• [Work order]: Every line of the data below that holds the string "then" needs to be reported.
· · · · ·
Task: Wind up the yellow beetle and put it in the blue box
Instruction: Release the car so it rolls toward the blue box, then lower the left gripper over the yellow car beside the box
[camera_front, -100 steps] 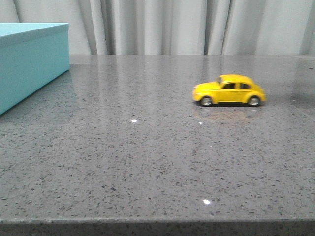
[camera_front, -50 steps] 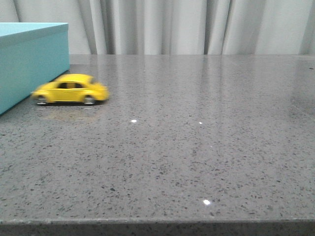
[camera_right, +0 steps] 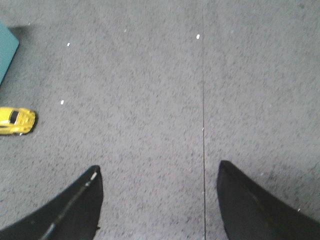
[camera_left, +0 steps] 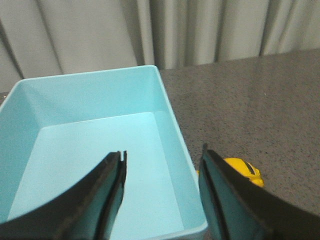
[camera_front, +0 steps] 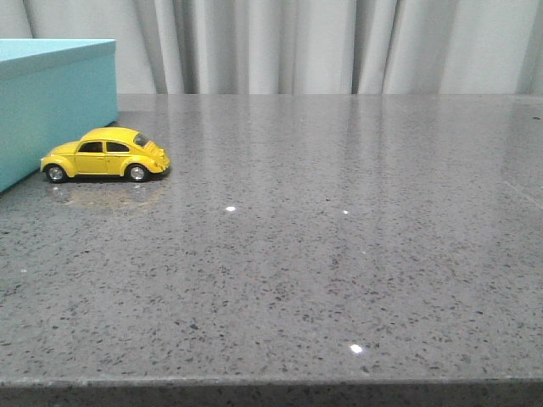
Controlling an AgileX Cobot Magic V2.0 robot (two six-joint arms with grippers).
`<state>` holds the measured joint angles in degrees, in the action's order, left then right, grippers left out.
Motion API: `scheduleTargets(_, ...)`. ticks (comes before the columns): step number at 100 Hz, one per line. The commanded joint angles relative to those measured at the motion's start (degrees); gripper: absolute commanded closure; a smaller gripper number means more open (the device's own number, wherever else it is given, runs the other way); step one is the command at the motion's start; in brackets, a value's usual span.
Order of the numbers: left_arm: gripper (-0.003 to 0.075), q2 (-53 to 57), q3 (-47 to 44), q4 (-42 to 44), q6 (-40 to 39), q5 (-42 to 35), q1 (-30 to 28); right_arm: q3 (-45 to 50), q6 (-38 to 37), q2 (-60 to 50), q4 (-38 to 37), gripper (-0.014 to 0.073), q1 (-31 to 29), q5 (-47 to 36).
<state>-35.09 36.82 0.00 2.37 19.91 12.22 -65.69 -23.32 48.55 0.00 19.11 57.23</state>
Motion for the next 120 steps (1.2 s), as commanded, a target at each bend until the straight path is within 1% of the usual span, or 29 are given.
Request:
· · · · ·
• [Answer box]:
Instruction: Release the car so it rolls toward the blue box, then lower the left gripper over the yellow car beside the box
`<state>` holds the measured joint angles in degrees, in the action's order, left then right, grippers left out.

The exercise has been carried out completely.